-- Collected material follows --
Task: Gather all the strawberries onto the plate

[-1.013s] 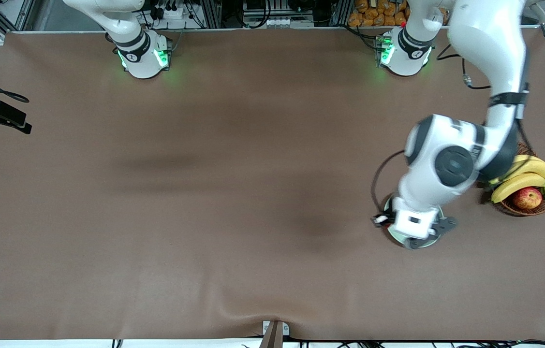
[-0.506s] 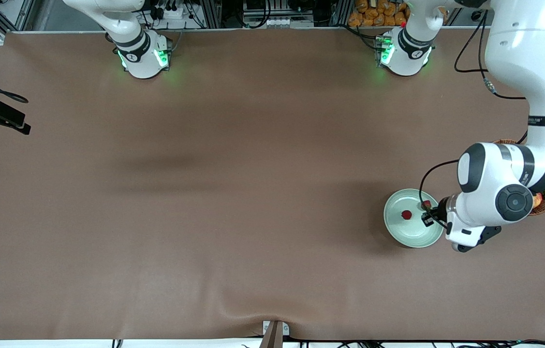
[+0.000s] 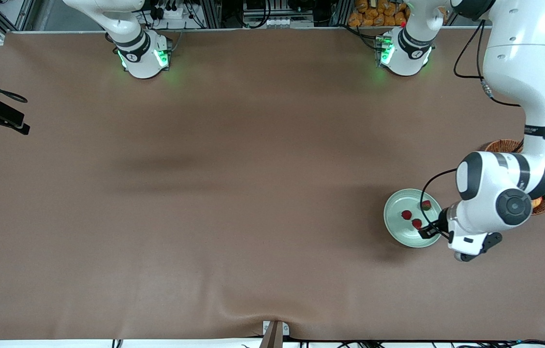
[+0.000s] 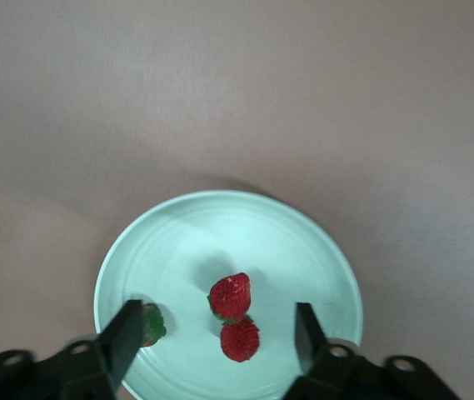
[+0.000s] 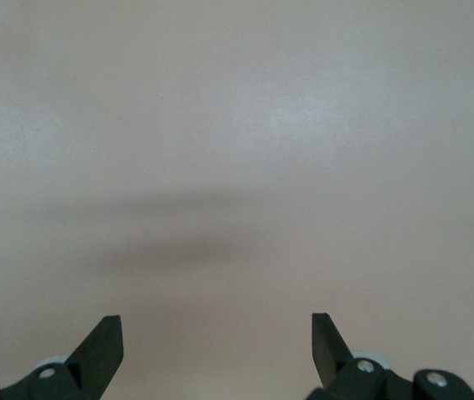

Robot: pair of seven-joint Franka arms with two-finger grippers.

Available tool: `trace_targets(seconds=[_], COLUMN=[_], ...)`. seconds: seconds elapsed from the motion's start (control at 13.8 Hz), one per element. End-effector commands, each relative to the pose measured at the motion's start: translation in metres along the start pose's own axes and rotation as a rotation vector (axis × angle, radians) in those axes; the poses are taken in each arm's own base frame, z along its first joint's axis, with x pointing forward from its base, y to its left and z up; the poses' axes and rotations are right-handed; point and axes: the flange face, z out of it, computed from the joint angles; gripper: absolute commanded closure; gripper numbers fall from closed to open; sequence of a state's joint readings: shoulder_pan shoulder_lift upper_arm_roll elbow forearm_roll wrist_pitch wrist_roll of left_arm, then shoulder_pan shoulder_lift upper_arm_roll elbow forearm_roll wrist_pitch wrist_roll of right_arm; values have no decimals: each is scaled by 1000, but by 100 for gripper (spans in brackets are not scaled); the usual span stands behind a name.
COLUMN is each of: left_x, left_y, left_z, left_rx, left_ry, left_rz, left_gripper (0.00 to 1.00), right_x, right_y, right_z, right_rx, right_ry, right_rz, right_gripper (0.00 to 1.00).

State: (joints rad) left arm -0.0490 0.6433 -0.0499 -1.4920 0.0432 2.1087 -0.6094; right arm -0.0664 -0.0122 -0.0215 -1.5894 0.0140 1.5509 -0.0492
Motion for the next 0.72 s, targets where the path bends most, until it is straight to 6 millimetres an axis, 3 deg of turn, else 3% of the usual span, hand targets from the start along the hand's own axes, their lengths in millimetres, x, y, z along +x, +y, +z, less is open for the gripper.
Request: trace_targets(seconds=[0.0,0.22,0.51,0.65], left_x=[-2,-6,11,7], left_y=[-2,-5,-45,-53], left_z=[-55,-82,-108,-139], left_rx=[-26,-34,-24,-28], left_ry=[58,80,87,108], left_rz=[32,118,246,289], left_gripper=[0,0,0,0], right_x=[-6,-5,-5,-5], right_y=[-2,-1,-1,0], right_z=[-7,-6,-7,-7], right_rx=[-8,-8,-8,-10], right_ry=[7,7,12,12], right_rz=[1,3,4,4], right_gripper=[0,0,0,0])
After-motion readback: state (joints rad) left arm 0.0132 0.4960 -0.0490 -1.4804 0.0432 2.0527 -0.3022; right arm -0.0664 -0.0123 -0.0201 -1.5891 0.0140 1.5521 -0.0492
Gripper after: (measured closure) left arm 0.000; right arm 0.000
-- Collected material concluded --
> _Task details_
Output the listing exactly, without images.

> _Result_
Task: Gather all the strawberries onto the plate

[-1.013s] 
[-0.506s] 
[+0.000s] 
[+0.000s] 
[+0.000s] 

Robot: pair of seven-joint Franka arms with two-finger grippers.

Available tool: `trace_targets(seconds=[_], COLUMN=[_], ...)`. seconds: seconds elapsed from the motion's start (control at 13.8 Hz), one per element. End-effector commands, each relative to the pose measured at the motion's start: translation in metres along the start pose's own axes and rotation as a rotation vector (axis × angle, radians) in those axes; the poses are taken in each arm's own base frame, z along its first joint's axis, with x pointing forward from its base, y to its left and z up; the poses' axes and rotations are right-handed; point and axes: the flange face, z out of it, computed from the joint angles; gripper: absolute commanded closure; gripper numbers fall from closed to open; sequence of a state's joint readings: shoulder_pan shoulder_lift upper_arm_roll elbow forearm_roll wrist_pitch wrist_roll of left_arm, then shoulder_pan shoulder_lift upper_arm_roll elbow forearm_roll wrist_pitch wrist_roll of right_arm; values have no decimals: each is scaled by 1000, but by 100 for gripper (spans in brackets are not scaled); the usual span stands behind a name.
COLUMN is each of: left_x, left_y, left_z, left_rx, left_ry, left_rz, left_gripper (0.00 to 1.00), right_x, right_y, right_z, right_rx, right_ry, right_rz, right_gripper (0.00 to 1.00).

State: (joints rad) left arm -0.0490 0.6433 -0.0499 -1.4920 0.0432 2.1087 -0.6094; right arm -0.0664 -0.0122 -0.0215 -1.5894 0.0140 1.5509 -0.0492
Motion for the next 0.72 s, targets where the path bends most, until it is straight to 6 millimetres an axis, 3 deg of turn, else 3% of the usual span, hand targets from the start along the hand's own axes, their lengths in millimetres, x, y, z along +x, +y, +z, less is open for the gripper.
Request: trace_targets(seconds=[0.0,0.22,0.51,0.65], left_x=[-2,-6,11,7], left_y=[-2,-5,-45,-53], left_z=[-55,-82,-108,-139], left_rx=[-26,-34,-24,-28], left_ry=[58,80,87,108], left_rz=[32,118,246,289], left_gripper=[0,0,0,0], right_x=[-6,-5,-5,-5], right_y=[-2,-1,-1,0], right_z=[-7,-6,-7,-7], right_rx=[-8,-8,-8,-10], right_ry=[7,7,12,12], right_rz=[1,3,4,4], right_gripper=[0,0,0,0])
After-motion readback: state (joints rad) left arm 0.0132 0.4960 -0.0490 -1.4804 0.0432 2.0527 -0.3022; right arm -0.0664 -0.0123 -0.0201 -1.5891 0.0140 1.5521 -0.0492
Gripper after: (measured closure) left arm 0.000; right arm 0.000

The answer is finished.